1. This appeal has been filed by the appellant against the award of the Motor Accidents Claims Tribunal, Faridabad, dated 14.5.1984, dismissing the application under Section 110-A of Motor Vehicles Act, 1939. The appellant averred in the application that he was sitting on the pillion of the motor cycle which was being driven by Ram Murat Yadav when he met with an accident with Truck No. HRP 2636. According to him, the truck was being driven rashly and negligently as a result of which the accident took place. The appellant, according to the case made out by him, was taken to Holy Family Hospital, after he suffered injuries, where he remained admitted from 30.12.1980 to 29.1.1981 and thereafter from 11.8.1981 to 26.8.1981 and during the period of his treatment, he had spent a sum of Rs. 20,000/- on his medical treatment.
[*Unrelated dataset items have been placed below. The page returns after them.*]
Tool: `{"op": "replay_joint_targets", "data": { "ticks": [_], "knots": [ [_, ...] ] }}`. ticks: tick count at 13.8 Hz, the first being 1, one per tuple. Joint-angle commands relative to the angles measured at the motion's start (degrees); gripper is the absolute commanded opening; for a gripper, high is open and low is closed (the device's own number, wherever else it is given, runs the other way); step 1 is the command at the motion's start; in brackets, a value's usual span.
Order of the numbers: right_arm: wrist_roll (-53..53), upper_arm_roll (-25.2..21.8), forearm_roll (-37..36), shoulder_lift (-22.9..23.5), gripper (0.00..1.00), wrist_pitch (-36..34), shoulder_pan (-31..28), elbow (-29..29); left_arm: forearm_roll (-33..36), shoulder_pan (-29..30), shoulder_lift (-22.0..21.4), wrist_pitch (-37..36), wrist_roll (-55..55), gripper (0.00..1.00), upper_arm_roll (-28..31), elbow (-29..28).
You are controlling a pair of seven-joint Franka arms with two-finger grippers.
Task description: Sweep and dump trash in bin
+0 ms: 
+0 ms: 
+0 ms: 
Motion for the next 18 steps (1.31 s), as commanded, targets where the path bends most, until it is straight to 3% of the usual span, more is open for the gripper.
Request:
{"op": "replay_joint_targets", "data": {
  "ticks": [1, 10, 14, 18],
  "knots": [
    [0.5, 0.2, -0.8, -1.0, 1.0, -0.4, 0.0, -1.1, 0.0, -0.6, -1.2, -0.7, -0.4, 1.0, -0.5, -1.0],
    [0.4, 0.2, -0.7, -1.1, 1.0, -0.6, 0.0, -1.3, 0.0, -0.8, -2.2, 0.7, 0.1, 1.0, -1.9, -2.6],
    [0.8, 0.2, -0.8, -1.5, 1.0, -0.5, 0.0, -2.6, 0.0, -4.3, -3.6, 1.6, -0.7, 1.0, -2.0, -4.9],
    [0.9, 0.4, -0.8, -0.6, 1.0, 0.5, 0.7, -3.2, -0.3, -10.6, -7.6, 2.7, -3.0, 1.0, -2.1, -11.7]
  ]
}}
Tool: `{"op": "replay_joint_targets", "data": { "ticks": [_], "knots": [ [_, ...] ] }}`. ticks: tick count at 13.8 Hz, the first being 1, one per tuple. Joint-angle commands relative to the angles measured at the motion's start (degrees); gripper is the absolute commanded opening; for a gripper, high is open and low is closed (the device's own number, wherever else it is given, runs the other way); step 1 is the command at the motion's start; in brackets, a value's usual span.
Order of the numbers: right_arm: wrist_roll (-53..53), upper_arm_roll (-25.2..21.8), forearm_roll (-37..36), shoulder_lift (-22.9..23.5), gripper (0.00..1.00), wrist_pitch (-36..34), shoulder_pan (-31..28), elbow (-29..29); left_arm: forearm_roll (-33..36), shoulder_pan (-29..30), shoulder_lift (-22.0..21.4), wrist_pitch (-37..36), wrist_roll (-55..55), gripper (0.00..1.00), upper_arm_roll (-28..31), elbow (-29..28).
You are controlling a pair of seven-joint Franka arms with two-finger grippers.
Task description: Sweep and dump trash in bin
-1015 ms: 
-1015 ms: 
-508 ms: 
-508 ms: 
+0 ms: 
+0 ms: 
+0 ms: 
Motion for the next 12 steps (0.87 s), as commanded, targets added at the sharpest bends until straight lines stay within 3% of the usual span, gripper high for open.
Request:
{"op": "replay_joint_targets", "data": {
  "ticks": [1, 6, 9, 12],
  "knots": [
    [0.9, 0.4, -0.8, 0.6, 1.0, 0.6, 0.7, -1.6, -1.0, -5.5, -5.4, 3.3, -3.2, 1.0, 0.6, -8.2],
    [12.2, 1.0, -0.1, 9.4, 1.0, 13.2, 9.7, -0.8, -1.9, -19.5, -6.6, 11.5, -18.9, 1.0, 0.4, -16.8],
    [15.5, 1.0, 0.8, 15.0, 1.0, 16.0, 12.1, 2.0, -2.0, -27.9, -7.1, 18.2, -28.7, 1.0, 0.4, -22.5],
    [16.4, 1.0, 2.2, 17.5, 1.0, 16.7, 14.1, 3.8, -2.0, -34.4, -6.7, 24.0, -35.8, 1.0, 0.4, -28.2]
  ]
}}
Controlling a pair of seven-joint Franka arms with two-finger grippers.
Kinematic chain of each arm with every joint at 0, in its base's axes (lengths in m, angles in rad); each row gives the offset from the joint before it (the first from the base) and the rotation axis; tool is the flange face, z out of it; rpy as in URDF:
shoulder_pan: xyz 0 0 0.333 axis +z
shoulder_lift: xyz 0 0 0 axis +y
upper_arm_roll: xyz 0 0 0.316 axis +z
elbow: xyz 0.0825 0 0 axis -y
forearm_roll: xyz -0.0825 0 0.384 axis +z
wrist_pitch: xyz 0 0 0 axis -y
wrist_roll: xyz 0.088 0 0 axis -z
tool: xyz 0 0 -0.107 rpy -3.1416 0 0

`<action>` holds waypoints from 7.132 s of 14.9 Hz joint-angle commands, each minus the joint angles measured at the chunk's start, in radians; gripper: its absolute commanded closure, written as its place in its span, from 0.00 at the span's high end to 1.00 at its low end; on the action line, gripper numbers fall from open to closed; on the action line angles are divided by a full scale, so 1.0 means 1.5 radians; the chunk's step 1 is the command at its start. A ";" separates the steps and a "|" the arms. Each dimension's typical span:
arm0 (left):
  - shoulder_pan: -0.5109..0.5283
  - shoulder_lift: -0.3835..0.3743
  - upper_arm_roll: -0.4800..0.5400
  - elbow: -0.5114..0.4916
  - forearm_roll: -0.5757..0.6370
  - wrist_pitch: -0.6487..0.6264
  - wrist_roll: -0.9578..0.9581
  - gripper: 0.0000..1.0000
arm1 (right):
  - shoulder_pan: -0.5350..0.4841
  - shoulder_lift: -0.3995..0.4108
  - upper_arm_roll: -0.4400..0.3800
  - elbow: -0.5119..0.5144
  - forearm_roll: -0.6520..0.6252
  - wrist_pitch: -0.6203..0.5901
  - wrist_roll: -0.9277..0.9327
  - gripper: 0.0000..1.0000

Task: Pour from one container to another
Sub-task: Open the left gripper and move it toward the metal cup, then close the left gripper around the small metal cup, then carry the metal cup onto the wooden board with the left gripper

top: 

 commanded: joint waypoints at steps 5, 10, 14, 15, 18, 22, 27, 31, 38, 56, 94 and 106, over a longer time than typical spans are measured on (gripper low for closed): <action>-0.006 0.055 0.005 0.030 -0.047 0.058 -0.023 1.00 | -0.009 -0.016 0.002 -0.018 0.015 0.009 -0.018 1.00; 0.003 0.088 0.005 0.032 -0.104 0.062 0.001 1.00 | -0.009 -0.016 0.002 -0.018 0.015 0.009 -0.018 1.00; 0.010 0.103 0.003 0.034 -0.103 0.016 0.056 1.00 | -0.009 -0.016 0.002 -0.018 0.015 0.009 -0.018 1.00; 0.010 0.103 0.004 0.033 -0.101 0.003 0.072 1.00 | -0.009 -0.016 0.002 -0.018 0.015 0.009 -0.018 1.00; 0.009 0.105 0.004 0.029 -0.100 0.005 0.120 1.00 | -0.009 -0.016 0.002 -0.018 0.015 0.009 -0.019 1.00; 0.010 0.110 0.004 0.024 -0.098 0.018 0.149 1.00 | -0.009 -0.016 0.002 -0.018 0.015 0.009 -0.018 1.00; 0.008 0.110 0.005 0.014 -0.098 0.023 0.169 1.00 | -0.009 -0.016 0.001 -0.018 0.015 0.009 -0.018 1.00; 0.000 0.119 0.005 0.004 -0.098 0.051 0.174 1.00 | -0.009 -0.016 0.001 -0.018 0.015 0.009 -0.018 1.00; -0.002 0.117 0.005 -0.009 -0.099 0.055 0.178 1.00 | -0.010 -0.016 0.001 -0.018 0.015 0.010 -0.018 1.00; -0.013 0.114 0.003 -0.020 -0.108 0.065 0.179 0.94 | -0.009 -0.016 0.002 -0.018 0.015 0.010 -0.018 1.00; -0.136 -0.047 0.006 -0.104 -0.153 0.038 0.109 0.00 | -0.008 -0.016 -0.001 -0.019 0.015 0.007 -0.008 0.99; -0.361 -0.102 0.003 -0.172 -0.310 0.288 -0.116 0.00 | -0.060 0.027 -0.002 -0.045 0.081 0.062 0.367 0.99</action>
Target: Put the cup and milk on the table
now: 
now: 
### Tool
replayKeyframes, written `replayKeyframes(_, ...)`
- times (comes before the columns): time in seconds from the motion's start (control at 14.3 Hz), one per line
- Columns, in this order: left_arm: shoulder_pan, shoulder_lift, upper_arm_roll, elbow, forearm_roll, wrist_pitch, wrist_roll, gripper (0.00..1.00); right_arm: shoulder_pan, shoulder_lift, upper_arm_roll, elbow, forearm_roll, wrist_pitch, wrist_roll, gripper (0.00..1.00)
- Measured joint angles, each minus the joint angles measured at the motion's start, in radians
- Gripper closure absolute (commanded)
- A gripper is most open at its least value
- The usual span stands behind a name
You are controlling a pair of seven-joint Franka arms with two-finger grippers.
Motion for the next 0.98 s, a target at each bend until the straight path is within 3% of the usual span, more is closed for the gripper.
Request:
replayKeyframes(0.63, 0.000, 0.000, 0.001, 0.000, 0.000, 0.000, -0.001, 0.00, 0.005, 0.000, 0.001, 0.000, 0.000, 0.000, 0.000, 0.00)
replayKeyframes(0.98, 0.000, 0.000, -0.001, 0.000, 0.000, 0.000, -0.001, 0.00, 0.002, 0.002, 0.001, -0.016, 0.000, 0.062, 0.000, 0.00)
The appellant has stated that he was operated upon twice. According to him, his leg was not working well and he was permanently disabled. He claimed a sum of Rs. 40,000/- alongwith interest. The claim application was hotly contested and in view of the rival case, the Tribunal struck the following issues:
(1) Whether the accident took place on account of rash and negligent driving of Truck No. HRP 2636 by Hans Raj, Respondent No. 1?
(2) On proof of issue No. 1 to what amount, if any, is petitioner entitled by way of compensation and from whom?
(3) Whether the petition is within time?
(4) Whether the petition is barred for non-joinder of necessary parties, as alleged?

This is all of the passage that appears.